Early clinical experience with a new supercritical CO virus-inactivated bone paste allograft in cervical interbody fusion.

STUDY DESIGN

Prospective, single-center study OBJECTIVE: To assess the efficacy, tolerance, and safety of BIOBank supercritical CO-treated bone paste for cervical interbody arthrodesis using grafts and plates.

MATERIALS AND METHODS

This was a prospective, single-center, observational clinical study of 49 individuals (72 grafted levels) undergoing anterior cervical discectomy and fusion (ACDF) with interbody cages and grafting with a novel bone paste (BIOBank Synergy, France) with fixation plates. The clinical and radiographic outcomes were evaluated at 3, 12, and 24 months.

RESULTS

The mean (SD) NDI improved significantly from 41.3 (17.0) preoperatively to 22.2 (19.7) at 24 months (p < 0.001). Median (IQR) neck pain significantly improved from 6.0 (3.0) preoperatively to 0 (4.0) at 24 months (p < 0.001), and median arm pain significantly improved from 3.25 (2.5) preoperatively to 0.0 (0.0) at 24 months (p < 0.001).

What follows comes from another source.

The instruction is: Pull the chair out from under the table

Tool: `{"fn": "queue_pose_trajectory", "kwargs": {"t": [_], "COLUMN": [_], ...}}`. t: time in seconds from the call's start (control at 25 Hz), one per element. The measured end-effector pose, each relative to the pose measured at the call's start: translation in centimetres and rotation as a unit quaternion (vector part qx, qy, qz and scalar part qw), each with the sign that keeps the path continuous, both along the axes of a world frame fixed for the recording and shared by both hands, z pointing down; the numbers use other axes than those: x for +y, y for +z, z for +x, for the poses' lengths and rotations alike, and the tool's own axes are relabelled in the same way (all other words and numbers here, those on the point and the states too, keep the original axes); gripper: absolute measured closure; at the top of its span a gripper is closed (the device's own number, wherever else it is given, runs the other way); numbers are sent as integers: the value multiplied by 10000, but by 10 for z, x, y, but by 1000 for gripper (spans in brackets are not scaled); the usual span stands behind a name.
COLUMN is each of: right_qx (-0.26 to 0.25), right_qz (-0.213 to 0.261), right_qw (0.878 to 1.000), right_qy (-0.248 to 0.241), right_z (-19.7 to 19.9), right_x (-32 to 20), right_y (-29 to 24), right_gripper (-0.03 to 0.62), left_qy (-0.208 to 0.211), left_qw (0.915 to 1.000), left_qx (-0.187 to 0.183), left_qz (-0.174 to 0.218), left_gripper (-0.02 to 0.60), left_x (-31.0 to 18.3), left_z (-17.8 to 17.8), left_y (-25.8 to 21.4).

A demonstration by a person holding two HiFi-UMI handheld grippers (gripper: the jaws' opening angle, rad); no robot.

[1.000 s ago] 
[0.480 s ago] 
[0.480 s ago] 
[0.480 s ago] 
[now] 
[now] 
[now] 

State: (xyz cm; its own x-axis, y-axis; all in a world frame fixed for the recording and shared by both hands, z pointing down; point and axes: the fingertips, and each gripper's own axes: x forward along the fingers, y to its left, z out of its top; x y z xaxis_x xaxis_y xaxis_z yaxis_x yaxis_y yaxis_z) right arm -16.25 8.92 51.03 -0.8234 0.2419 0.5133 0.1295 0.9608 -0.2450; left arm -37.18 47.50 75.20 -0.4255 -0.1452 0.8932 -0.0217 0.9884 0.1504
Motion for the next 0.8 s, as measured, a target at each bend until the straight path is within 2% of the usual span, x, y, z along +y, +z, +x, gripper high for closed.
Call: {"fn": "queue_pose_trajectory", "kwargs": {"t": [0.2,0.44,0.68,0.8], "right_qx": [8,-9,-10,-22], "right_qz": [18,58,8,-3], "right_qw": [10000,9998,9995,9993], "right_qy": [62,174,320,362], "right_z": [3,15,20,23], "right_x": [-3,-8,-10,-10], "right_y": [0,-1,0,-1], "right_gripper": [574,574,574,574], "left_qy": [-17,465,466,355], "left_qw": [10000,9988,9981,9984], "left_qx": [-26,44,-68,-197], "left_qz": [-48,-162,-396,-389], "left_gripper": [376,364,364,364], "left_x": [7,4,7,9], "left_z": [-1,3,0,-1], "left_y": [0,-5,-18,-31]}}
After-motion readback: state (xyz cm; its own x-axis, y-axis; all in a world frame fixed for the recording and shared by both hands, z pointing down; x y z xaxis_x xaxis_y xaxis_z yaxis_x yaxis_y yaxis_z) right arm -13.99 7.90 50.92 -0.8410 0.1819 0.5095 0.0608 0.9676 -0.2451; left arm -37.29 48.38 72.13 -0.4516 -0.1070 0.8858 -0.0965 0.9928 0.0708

In terms of quality of life, the mean physical score significantly improved from 37.8 (8.6) preoperatively to 45.1 (11.0) (p < 0.001) at 24 months. The cumulative fusion rate at 24 months post-operatively was 96.7%. Surgical ease of handling was excellent (9.9 ± 0.5 points/10 maximum). There were no graft-related serious adverse events.

CONCLUSIONS

This first clinical study of BIOBank bone paste shows that the material is acceptable to surgeons and results in good functional, radiological, and outcomes for patients requiring anterior cervical arthrodesis combined with interbody grafting with a fixation plate.